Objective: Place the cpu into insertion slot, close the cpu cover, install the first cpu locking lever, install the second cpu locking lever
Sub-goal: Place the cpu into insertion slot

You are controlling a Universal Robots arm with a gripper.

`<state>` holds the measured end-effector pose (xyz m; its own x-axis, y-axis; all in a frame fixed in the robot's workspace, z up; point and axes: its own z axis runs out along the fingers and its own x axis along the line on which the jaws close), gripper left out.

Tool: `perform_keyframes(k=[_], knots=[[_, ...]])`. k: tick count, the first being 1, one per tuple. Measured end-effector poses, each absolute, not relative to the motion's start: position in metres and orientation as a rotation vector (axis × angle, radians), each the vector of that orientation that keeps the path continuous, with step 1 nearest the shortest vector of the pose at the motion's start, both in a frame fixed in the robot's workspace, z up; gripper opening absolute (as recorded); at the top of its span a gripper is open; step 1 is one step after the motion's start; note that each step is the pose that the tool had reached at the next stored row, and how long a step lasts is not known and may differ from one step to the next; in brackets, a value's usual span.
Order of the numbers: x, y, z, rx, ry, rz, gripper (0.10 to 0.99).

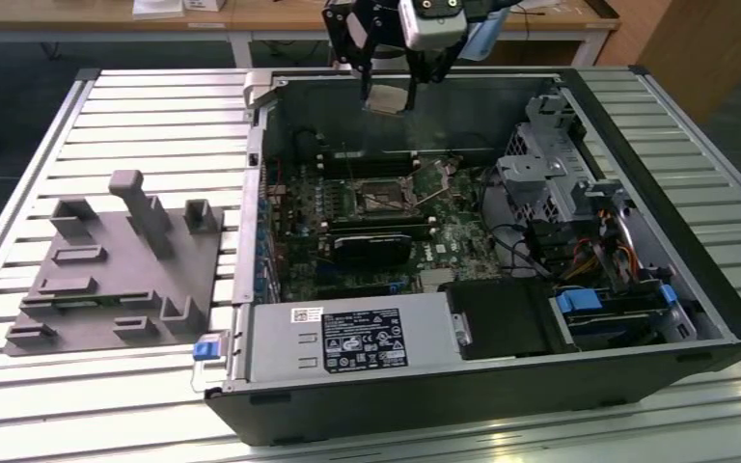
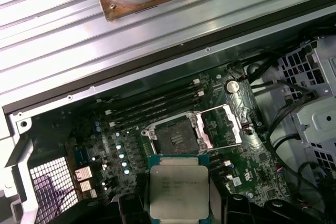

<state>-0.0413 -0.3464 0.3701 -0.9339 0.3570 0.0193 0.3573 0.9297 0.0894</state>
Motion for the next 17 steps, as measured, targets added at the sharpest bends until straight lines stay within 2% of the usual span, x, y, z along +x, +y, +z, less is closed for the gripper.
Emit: perform_keyframes(k=[17], knots=[[-0.0414,-0.3464,0.3693,-0.742,-3.052,-0.139,0.541]])
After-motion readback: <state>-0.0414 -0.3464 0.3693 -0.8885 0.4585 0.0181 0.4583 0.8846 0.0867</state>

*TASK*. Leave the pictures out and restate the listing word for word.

*YOUR SOLUTION*.
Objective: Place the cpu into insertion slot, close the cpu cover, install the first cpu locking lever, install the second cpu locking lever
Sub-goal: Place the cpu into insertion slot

You are controlling a Universal Robots arm with a gripper.

`<state>` holds the measured end-effector pose (xyz m; its own x-axis, y-axis; all in a frame fixed in the robot's workspace, z up; point and axes: its own z axis runs out along the fingers and its own x axis along the line on which the jaws close), gripper left out.

Tool: `perform_keyframes(k=[_], knots=[[_, ...]])`. k: tick count, the first being 1, one per tuple. Measured end-effector poses, each absolute, not relative to the motion's start: position in metres and orientation as a rotation vector (axis × angle, radians), each the vector of that orientation that keeps the path continuous, with step 1 nearest the shortest vector of the pose at the motion's start, both in a frame fixed in the robot's workspace, z up; gripper opening absolute (as recorded); at the top of its span a gripper is open; step 1 is one step after the motion's start; note that each step is the pose that the tool had reached at the next stored row, and how long a step lasts is not known and may differ from one step to the next; in brackets, a value's usual span.
Order of the numbers: x, y, z, rx, ry, rz, gripper (0.10 to 0.99).


<state>-0.0413 -0.3464 0.3701 -0.9339 0.3570 0.0193 0.3573 0.9297 0.0894</state>
Motion for the next 17 steps, as measured, targets added at the sharpest bends until straight lines stay within 2% of the usual span, x, y, z along +x, +y, +z, less is closed for the gripper.
Emit: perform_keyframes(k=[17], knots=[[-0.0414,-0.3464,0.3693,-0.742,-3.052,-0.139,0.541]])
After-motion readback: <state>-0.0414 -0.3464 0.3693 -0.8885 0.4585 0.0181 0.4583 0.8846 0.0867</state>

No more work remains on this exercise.